La noche con la que iniciamos este relato fue de un día miércoles; a Jorge le fue mal en todo, había terminado unos diseños para empresa de exportaciones y estas habían rechazado todos los bocetos debido a que sentían que no iban con sus intereses. Cuando ya deseaba volver a su casa para poder estar más sereno y continuar explotando a su mente el carro se le planta en una vía rápida lo que llevo a tener problemas con la policía… resulta que había sido un día de mierda, de esos que ya dan ganas de terminar o de al menos echarse y dormir.

Llego al departamento en el cual vivía con María, se preparó una taza de café caliente y prendió el Wii para poder jugar un poco.

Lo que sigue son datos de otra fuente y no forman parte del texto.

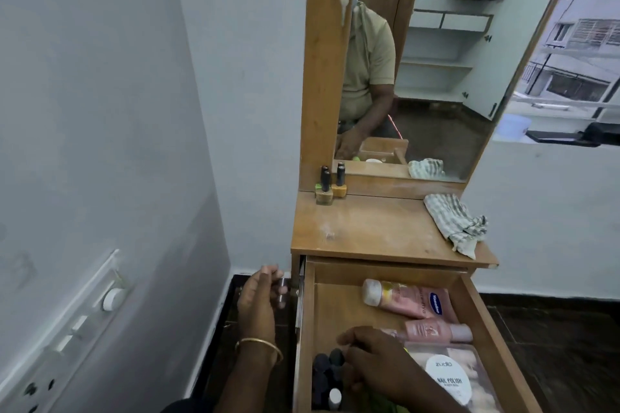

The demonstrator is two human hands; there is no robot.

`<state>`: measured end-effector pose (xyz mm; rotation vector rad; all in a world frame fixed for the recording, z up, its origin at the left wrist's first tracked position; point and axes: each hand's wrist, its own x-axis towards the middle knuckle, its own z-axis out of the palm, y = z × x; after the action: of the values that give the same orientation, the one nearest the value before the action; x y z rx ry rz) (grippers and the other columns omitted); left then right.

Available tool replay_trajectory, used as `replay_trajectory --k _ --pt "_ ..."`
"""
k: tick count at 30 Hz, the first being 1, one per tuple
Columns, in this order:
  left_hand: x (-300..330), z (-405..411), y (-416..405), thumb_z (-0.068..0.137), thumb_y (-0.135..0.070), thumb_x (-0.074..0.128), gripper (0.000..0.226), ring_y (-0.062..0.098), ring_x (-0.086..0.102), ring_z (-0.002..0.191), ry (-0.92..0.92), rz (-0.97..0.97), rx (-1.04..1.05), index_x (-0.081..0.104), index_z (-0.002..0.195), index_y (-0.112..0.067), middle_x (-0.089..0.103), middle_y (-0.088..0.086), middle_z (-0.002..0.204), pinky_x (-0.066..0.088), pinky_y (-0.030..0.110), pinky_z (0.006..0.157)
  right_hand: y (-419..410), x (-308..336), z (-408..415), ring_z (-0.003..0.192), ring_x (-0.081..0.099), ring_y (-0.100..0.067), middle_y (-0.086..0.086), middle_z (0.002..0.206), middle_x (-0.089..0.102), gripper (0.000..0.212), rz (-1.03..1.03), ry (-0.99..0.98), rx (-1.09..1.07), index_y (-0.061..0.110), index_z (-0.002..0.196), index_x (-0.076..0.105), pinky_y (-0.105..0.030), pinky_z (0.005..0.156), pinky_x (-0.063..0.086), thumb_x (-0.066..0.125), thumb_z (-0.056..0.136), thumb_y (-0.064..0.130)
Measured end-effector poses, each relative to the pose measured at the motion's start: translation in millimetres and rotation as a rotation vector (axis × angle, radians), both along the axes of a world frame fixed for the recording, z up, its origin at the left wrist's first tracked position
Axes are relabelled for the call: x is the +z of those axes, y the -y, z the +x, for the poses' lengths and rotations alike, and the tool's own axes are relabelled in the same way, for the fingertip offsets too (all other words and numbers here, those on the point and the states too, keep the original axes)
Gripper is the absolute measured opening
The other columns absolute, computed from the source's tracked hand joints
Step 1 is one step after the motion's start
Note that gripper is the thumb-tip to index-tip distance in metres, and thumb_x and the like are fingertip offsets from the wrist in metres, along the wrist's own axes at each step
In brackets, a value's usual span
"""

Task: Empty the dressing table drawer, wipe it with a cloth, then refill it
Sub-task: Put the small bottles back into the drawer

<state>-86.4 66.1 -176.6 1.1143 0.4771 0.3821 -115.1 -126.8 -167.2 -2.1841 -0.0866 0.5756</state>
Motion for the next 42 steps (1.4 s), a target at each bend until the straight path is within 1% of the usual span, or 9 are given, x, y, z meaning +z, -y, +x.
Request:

Minutos después llego María y lo primero que le dijo fue – Esa perra hoy me llamo – él frunció el ceño y le pidió que no discutieran a lo que ella contesto con una bofetada mientras le decía que era un idiota, Jorge se enojó demasiado, todo recorría en su cabeza, recordaba el pésimo día que tuvo, el plantón del carro, la presión del trabajo y la impotencia de no poder desahogarse… levanto la mano y con el control golpeo con tanta brutalidad a María que se desorbito el ojo y tuvo una fractura ósea muriendo al instantes y al caer rego de sangre toda la alfombra... Jorge camino con los ojos mirando el vació prendió la radio y sólo logro oír – y puedo comprender, que nunca confesaras tu error, aquella noche enferma. Era normal. – Luego de eso apago la luz mientras esperaba a la policía.